### EXERCISE GOAL:
It would help if you retyped the data exactly, leaving out the pictures.

### COLLECTED MATERIAL:
# # # #

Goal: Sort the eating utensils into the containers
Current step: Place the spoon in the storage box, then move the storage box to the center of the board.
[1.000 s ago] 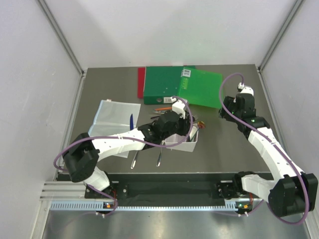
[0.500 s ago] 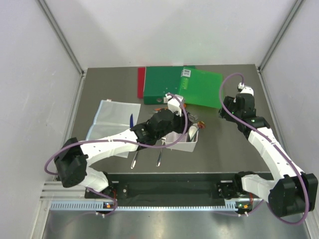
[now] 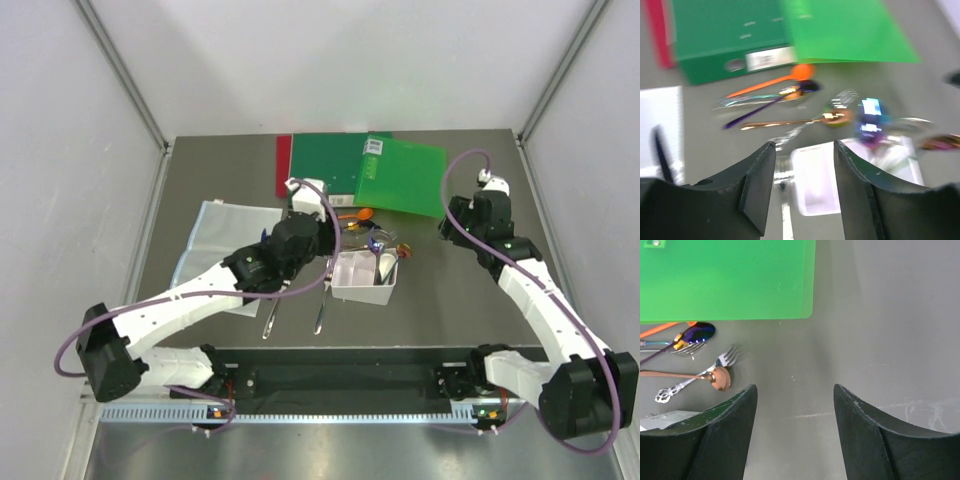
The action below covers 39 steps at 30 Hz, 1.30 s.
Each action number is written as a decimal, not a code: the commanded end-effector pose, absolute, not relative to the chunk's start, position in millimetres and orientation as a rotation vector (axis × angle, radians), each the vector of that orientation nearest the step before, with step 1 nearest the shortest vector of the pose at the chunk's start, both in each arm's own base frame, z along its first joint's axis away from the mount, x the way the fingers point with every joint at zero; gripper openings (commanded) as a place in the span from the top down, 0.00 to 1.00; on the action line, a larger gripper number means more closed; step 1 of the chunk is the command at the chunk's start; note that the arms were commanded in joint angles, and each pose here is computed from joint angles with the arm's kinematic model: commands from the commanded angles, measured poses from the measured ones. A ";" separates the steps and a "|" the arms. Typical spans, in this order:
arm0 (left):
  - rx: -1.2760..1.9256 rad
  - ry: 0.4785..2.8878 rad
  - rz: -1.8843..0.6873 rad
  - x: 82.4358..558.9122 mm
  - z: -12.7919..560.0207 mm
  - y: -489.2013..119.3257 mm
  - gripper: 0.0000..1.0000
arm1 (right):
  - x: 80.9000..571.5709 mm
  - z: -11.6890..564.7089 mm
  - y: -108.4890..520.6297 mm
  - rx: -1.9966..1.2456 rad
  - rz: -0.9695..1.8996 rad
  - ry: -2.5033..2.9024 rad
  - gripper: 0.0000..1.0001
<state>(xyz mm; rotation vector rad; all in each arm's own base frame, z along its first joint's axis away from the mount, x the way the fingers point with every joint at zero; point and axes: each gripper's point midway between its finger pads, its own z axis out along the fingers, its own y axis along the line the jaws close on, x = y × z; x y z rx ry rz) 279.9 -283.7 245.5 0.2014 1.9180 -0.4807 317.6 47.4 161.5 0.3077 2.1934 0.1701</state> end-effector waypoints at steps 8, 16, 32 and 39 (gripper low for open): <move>0.211 2.302 -0.405 291.3 148.4 -246.9 0.44 | 299.9 151.4 72.8 0.282 0.369 2.264 0.35; 0.292 2.388 -0.653 275.5 121.0 -287.7 0.42 | 276.4 139.4 94.5 0.283 0.556 2.295 0.34; 0.393 2.552 -0.742 255.5 70.9 -307.1 0.62 | 280.2 126.3 101.9 0.322 0.612 2.304 0.34; 0.394 2.545 -0.757 264.6 69.7 -322.2 0.80 | 277.2 111.8 120.1 0.346 0.732 2.333 0.39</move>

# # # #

### SOLVED PROBLEM:
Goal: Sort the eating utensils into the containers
Current step: Place the spoon in the storage box, then move the storage box to the center of the board.
[1.000 s ago] 
[0.500 s ago] 
[now] 
The action below covers 39 steps at 30 Hz, 1.30 s.
Each action number is written as a decimal, not a code: the commanded end-effector pose, absolute, not relative to the chunk's start, position in millimetres and orientation as a rotation vector (axis × angle, radians), each the vector of that orientation nearest the step before, with step 1 nearest the shortest vector of the pose at the chunk's start, both in each arm's own base frame, z along its first joint's axis away from the mount, x the way the fingers point with every joint at zero; gripper openings (commanded) as a place in the span from the top down, 0.00 to 1.00; on the action line, a larger gripper number means more closed; step 1 of the chunk is the command at the chunk's start; note that the arms were commanded in joint angles, and each pose here is computed from joint angles with the arm's kinematic model: commands from the commanded angles, measured poses from the measured ones. A ";" separates the steps and a "|" the arms. Typical spans, in this order:
arm0 (left):
  - rx: -1.2760..1.9256 rad
  - ry: 0.4785..2.8878 rad
  - rz: -1.8843..0.6873 rad
  - x: 82.4358..558.9122 mm
  - z: -12.7919..560.0207 mm
  - y: -489.2013..119.3257 mm
  - gripper: 0.0000..1.0000
arm1 (right):
  - x: 80.9000..571.5709 mm
  - z: -11.6890..564.7089 mm
  - y: -108.4890..520.6297 mm
  - rx: -1.9966..1.2456 rad
  - rz: -0.9695..1.8996 rad
  - ry: -2.5033..2.9024 rad
  - gripper: 0.0000..1.0001
<state>(xyz mm; rotation vector rad; all in each arm's own base frame, z along its first joint's axis away from the mount, x the way the fingers point with every joint at zero; point and axes: each gripper's point midway between its finger pads, its own z axis out along the fingers, its own y axis along the line the jaws close on, x = y × z; x y z rx ry rz) 279.9 -283.7 245.5 0.2014 1.9180 -0.4807 317.6 47.4 161.5 0.3077 2.1934 0.1701</state> end-effector waypoints at steps 8, 16, 32 and 39 (gripper low for open): <move>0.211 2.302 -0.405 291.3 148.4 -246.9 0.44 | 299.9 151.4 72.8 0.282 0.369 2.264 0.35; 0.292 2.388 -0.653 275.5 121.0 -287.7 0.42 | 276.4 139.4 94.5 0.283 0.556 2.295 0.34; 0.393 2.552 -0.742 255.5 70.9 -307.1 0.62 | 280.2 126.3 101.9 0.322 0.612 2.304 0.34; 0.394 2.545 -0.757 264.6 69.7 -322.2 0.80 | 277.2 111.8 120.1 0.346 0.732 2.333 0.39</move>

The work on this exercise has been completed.